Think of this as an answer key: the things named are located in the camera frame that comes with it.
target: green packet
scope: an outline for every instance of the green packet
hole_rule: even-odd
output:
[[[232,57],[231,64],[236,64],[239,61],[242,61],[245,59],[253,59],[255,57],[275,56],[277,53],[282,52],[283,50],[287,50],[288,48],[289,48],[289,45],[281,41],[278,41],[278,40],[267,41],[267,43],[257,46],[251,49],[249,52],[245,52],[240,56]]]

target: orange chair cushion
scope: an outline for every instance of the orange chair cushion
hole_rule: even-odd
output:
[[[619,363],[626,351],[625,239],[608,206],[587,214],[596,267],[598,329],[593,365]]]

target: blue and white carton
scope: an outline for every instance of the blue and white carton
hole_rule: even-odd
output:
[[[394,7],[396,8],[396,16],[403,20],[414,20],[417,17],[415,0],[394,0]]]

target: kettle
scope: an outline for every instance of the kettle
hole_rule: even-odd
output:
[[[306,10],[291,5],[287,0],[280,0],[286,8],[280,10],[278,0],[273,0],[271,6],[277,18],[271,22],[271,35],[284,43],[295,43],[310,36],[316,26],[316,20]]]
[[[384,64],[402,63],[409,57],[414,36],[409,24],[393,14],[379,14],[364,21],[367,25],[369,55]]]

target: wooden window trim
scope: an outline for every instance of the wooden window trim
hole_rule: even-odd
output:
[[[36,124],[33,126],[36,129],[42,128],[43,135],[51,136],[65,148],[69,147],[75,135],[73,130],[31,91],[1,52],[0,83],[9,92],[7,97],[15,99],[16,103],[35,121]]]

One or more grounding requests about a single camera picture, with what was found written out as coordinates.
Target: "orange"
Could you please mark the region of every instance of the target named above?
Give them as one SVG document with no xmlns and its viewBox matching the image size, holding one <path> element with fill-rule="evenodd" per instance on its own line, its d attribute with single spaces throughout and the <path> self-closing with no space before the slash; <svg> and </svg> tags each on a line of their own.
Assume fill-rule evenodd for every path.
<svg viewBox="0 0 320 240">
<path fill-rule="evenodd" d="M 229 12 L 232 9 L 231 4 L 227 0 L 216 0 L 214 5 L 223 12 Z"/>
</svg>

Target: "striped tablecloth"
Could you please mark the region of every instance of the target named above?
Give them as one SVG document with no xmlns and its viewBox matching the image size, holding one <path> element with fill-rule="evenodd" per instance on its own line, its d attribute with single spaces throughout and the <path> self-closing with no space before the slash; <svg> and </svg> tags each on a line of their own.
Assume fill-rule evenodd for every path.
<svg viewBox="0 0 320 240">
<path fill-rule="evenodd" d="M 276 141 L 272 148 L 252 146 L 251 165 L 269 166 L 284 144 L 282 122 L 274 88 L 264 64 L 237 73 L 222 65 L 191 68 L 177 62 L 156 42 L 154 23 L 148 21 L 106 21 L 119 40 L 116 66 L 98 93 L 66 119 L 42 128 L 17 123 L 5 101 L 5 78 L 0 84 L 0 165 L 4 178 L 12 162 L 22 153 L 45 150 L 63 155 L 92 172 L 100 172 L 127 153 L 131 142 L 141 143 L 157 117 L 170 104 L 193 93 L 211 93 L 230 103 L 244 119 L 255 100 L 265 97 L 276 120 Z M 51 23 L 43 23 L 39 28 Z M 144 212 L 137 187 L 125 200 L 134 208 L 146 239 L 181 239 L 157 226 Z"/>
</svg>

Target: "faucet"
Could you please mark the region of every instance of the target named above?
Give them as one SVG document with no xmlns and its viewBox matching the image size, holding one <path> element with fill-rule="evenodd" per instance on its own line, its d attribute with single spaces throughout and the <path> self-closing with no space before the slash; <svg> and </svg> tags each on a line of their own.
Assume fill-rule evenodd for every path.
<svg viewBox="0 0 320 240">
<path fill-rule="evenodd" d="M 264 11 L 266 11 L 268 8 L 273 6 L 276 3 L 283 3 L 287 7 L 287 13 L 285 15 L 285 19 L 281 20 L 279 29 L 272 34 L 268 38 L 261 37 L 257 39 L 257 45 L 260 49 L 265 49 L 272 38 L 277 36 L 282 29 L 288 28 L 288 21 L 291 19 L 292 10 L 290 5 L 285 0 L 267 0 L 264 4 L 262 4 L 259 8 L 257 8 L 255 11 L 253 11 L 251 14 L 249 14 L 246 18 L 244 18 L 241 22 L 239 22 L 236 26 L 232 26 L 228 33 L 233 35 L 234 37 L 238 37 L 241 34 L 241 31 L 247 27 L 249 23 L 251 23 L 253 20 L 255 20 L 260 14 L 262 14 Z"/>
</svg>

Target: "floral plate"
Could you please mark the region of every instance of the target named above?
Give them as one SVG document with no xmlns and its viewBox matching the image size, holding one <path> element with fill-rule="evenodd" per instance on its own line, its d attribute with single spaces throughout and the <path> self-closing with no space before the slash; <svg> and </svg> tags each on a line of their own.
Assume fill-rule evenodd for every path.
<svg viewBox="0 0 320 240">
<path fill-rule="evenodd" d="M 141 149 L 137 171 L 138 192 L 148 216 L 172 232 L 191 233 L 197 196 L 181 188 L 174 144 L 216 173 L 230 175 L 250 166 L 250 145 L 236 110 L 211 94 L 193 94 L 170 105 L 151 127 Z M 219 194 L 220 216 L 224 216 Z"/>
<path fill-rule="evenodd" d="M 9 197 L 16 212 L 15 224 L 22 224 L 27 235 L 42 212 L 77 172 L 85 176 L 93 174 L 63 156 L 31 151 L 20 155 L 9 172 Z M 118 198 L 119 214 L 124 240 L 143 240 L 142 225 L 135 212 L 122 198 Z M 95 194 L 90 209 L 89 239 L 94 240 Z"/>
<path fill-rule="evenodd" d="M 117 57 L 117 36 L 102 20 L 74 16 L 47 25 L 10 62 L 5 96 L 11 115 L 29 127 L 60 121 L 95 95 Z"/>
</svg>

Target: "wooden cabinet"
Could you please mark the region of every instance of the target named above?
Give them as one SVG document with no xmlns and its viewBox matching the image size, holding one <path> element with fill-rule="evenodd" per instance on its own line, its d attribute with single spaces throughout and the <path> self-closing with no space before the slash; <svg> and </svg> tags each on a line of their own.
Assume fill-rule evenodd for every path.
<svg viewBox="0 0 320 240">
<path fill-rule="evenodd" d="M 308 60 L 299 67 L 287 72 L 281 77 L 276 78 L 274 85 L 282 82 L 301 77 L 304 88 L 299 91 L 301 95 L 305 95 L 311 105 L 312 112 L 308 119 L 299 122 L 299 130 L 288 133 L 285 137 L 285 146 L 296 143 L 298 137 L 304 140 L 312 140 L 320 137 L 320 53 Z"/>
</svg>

Exercise aim ▸
In the material above, how many lines have the word "scope"? Give that number and nothing else.

Solution below ▸
5